Processor architectures

From HP-SEE Wiki

Intel processors

Current architectures: SandBridge and its sucessors (IvyBridge) Next architectures: Haswell (by March 2013)

New manycore architecture: Intel MIC (Many Integrated Core) Products: Knights Ferry , Knights Corner (Xeon Phi, 2012), Knights Landing

Intel uses Tick-Tock principle for the developing cycle of their processors. "Tick-Tock" is a model adopted Intel since 2007 to follow every microarchitectural change with a die shrink of the process technology. Every "tick" is a shrinking of process technology of the previous microarchitecture and every "tock" is a new microarchitecture. Every year, there is expected to be one tick or tock.

SandyBridge architecture

Sandy Bridge is a microprocessor architecture developed by Intel for central processing units in computers to replace the Nehalem microarchitecture. Intel demonstrated a Sandy Bridge processor in 2009, and released first products based on the architecture in January 2011 under the Core brand.

Sandy Bridge processors are originally produced in 32nm technology, while subsequent products, Ivy Bridge processors, use 22nm technology. Main advantages include:

32KB data + 32KB instruction L1 cache and 256KB L2 cache per core
Shared L3 cache includes the processor graphics
64-byte CPU cache line size
Two load/store operations per CPU cycle for each memory channel
Decoded micro-operation cache and enlarged, optimized branch predictor
Improved performance for criptography
256-bit/cycle ring bus interconnect between cores, graphics, cache and System Agent Domain
Advanced Vector Extensions (AVX) 256-bit instruction set with wider vectors, new extensible syntax and rich functionality
Intel Quick Sync Video, hardware support for video encoding and decoding
Up to 8 physical cores or 16 logical cores through Hyper-threading

Haswell architecture

Haswell is a microprocessor architecture developed as the successor to the Ivy Bridge architecture. Haswell will be the first processor to be designed from the ground up to fully optimize the power savings and performance benefits from the move to 3D or tri-gate transistors on the 22nm process node. Haswell will also increase the perfromance of integrated GPU bringing it closely to those of $50 - $70 graphics cards.

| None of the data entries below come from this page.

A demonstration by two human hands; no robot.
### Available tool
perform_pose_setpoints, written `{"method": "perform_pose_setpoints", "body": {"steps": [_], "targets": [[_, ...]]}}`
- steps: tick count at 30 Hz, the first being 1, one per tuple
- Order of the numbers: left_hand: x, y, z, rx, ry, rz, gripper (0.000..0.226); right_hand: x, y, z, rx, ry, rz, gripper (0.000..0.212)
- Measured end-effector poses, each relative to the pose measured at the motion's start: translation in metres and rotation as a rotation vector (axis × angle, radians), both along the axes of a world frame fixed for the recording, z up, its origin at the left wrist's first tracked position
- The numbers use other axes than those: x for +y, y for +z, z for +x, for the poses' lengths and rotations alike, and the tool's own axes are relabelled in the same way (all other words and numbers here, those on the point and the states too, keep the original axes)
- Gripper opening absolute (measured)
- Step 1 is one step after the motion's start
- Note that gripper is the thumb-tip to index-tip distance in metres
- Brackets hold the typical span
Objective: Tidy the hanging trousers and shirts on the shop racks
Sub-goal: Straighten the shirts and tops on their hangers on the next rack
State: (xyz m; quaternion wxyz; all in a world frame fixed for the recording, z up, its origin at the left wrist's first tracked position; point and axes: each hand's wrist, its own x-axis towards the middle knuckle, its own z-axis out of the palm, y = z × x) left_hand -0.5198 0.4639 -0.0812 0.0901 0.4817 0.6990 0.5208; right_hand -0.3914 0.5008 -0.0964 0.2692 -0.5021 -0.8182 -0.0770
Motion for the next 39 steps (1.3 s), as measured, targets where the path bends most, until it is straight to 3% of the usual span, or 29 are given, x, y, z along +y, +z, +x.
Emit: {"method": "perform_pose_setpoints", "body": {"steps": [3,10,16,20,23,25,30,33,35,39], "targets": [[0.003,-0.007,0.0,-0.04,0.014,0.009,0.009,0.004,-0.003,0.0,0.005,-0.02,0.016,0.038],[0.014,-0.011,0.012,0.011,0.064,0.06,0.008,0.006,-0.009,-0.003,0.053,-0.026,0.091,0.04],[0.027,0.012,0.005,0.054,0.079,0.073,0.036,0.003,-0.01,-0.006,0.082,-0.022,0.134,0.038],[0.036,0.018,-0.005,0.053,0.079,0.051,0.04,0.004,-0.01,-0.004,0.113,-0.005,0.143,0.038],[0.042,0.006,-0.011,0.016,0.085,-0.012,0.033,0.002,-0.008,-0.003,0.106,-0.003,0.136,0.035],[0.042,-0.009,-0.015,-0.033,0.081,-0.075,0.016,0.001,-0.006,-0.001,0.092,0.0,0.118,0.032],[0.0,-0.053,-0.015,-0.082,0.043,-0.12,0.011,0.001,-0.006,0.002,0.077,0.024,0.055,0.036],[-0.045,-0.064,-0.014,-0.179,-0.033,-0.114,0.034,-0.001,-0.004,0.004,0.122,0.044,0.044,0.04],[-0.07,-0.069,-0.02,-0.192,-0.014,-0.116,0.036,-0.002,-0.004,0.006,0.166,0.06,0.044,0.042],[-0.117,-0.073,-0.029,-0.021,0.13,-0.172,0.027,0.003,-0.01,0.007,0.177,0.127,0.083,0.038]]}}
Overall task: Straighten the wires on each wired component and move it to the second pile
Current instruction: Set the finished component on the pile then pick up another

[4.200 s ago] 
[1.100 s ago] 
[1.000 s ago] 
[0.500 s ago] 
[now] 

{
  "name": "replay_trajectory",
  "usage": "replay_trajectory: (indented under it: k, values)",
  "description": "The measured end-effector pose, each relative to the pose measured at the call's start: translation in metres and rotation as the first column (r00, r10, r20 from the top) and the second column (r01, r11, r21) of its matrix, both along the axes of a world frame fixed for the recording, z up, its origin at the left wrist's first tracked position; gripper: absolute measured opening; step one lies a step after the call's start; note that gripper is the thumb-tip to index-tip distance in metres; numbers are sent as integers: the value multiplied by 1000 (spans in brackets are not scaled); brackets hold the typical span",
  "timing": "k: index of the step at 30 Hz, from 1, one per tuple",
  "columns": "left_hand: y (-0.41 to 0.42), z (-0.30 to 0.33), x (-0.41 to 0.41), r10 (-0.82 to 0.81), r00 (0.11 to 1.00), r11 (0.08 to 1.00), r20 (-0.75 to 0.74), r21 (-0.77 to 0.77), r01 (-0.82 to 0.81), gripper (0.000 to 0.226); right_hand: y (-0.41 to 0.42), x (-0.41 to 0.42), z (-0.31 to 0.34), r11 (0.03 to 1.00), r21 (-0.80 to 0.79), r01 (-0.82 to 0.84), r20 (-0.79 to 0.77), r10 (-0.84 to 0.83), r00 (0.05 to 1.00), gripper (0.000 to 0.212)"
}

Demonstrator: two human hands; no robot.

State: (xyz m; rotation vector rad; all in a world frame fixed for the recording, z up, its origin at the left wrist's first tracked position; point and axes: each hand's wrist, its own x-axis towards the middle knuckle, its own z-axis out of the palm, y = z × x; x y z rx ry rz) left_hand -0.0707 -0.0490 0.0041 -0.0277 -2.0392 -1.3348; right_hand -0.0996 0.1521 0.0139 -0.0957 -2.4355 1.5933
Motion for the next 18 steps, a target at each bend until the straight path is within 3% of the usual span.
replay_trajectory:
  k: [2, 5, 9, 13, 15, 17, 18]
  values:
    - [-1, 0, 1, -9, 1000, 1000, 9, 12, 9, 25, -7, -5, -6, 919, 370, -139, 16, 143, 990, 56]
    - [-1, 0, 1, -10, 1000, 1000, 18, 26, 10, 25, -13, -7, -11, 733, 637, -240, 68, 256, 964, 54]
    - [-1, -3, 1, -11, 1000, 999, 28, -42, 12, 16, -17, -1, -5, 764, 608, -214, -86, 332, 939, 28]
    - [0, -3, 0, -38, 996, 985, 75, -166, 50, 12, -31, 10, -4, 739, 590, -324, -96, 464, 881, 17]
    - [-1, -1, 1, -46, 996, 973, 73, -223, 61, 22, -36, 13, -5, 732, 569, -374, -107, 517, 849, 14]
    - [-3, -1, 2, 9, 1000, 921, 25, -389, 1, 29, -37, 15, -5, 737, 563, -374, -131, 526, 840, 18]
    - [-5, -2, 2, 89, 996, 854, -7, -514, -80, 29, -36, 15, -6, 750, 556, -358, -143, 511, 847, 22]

Main improvements include:

Haswell New Instructions (includes Advanced Vector Extensions 2 (AVX2), gather, bit manipulation, and FMA3 support)
New sockets — LGA 1150 for desktops and rPGA947 & BGA1364 for the mobile market
Intel Transactional Synchronization Extensions (TSX)
Three versions of the integrated GPU
Graphics support in hardware for Direct3D 11.1 and OpenGL 4.0
DDR4 for the enterprise/server variant (Haswell-EX)
Variable Base clock like LGA 2011
A new cache design
128-byte CPU cache line size
New advanced power-saving system
Up to 32MB Unified cache LLC (Last Level Cache)

Future architectures

Broadwell will be the 14nm shrink of the Haswell architecture. Broadwell will adopt the Multi-Chip Package (MCP) design, so that could mean that Haswell motherboards might not be compatible with Broadwell motherboards.

Skylake is the codename for a processor microarchitecture to be developed by Intel as the successor to the Haswell architecture. Skylake will use a 14 nm process. Skymont will be the 10 nm shrink of Skylake and is due out the year after the introduction of the Skylake microarchitecture.

Many Integrated Cores (MIC)

Intel Many Integrated Core Architecture or Intel MIC is a multiprocessor computer architecture developed by Intel. The Intel Many Integrated Core architecture brings an SMP programming environment onto a single chip. A co-processor, code-named Knights Corner will be the first Intel product using the Intel MIC architecture. A prototype, called Knights Ferry, was offered as a PCIe card with 32 in-order cores at up to 1.2 GHz with 4 threads per core, 2 GB GDDR5 memory, and 8 MB coherent L2 cache (256 kB per core with 32 kB L1 cache),and a power requirement of ~300 W,built at a 45 nm process. Intel Knights Corner will be branded as Intel Xeon Phi accelerator cards.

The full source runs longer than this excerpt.